This year’s theme is “The Life.” Today we explore that theme with…..
The Life of Transition
Jamie Mackey is the Minister to Students at First Baptist Church of Huntsville, Alabama. Jamie has been doing this ministry with students for 24 years. He is married to Hope, and they are parents to Cade and Story.
Today is a Wednesday in the middle of August. I find myself living in the world of transitions. Two Sundays ago was our promotion Sunday called “7Up Sunday” because we welcome 7th graders up into the Student Ministry. Two Sundays before that, we moved high school graduates into the college ministry. Today, I had lunch with three guys before they leave town to move into their college dorms. Last week, two students got their driver’s license. Students grow older, step into leadership and begin mentoring younger students all while I am wondering how did they get this old?!
Student Ministry is filled with transitions. Why would we want it any other way? We are sharing life with adolescents. Their entire lives are a state of transition.
Students transition from being a child to hopefully becoming an adult, from concrete thinking to abstract, from smelly and not caring how they look to being obsessed with their looks, shape, and smell. Our intentional time with them over the course of 6-7 years is critical. How we navigate and mark their transitions is critical.
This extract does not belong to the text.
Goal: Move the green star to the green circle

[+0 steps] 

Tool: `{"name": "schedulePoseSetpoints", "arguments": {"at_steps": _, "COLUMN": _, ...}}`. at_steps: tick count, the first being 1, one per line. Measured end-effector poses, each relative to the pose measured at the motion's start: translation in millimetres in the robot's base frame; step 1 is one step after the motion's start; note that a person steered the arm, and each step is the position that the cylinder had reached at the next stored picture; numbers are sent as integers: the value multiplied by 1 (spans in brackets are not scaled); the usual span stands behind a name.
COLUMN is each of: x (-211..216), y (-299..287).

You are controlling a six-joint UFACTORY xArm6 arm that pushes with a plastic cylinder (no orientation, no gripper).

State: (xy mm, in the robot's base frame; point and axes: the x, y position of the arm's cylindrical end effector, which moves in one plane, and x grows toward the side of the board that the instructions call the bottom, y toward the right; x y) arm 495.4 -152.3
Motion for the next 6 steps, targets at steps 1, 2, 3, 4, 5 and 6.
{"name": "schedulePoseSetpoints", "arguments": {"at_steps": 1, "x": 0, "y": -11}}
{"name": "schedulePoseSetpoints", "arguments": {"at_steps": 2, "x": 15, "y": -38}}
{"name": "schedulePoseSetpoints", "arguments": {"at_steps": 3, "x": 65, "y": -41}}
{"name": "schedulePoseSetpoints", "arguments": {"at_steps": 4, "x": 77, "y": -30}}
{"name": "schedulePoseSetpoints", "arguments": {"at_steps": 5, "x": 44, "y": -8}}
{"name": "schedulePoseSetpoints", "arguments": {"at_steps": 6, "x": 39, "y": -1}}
Why should we make the most of transitions? What of a transition time in a person’s life gives us as ministers the leverage to speak into them? A transition creates a platform for a person to place memories and decisions on it. There is the potential for change and grow to occur in these transitions.
In our church, we call transitions “rites of passage.” We make the conception and birth of a child the beginning of a series of rites through graduation. These different markers fall within our family ministries. In Student Ministry the two biggies are welcoming new coming students and then sending them out. It’s the bookend of working with students — welcoming young 7th graders and sending graduating students. We make the most of these transitions by being intentional.
Let’s work backwards and begin with graduation. Every church handles graduation recognition differently. Some have their graduates dress up in their graduation robes and process into a worship service. A family meal may be a part of the festivities. Of course we have to have the 2-hour video of pictures through the years in there too. Our church does all these things. We have tissues available for the parents. It’s a sweet weekend. And after it’s all done, it simply could just that — a sweet weekend enjoying pictures and giving of a new Bible and we are just happy it’s all over and done. If that’s the end result, we missed a big opportunity. We missed the speaking words of life into the graduates that help them transition into their next phase of life.
What do we do to leverage the possibility of building a platform? First, I make an intentional point in the family dinner to recount specific memories of our time together. Many are fun, but they are all transcendent to God’s presence being among us. I also try to have a one-on-one conversation with each graduate to say how thankful I am that they allowed me to be their youth minister and to share in their life. This conversation is also intentional. The words of gratitude give the opportunity to cement into them that this relationship between pastor and student will continue beyond this graduation and this transition. This one-on-one conversation many times does not happen over graduate recognition weekend. I’m able to have a handful of them then, but most take place over lunch (like today) or on the summer mission trip or by the pool at one of the many pool parties.
Before we can make the emotional shift of graduate recognition and the sending out of students, new students are eagerly waiting to enter the youth ministry. Many churches differ on the age and the exact time of the year as to when new students are welcomed. Our church’s practice is to officially welcome them in August when school starts, but the connections start well before 7Up Sunday. A letter goes to them and their parents in May listing 4-5 opportunities over the summer they are invited to join. These events can be a lunch with students during Bible School or a pool party on a Wednesday night. The one we get the most bang for the buck is a cookout for the upcoming 7th graders, their parents, and the adults who will be their Sunday Bible study teachers that fall. The purpose is to learn names and make connections. Both the student and their parents need to feel known when they enter the youth ministry.
We need to be intentional to welcome the parent as much as we welcome the student. The parent is learning a whole new world in the life of the church just as their child is. That mom or dad is both excited and fearful to embark on this new phase. How we welcome both the student and the parent builds the platform for the ability to speak words of life into their child and into their family. Will their platform have memories of trust, connection and acceptance on it? If it does, their journey in the youth ministry will be a positive one.
Finally, how do we personally navigate ourselves through these transitions. One moment has us teary-eyed to saying goodbye. The next has us excited to be beginning the journey with awkward middle schoolers. It can be a whirlwind of unconnected moments if we are not intentional. Being intentional with these transitions helps us navigate ministry in a healthy way.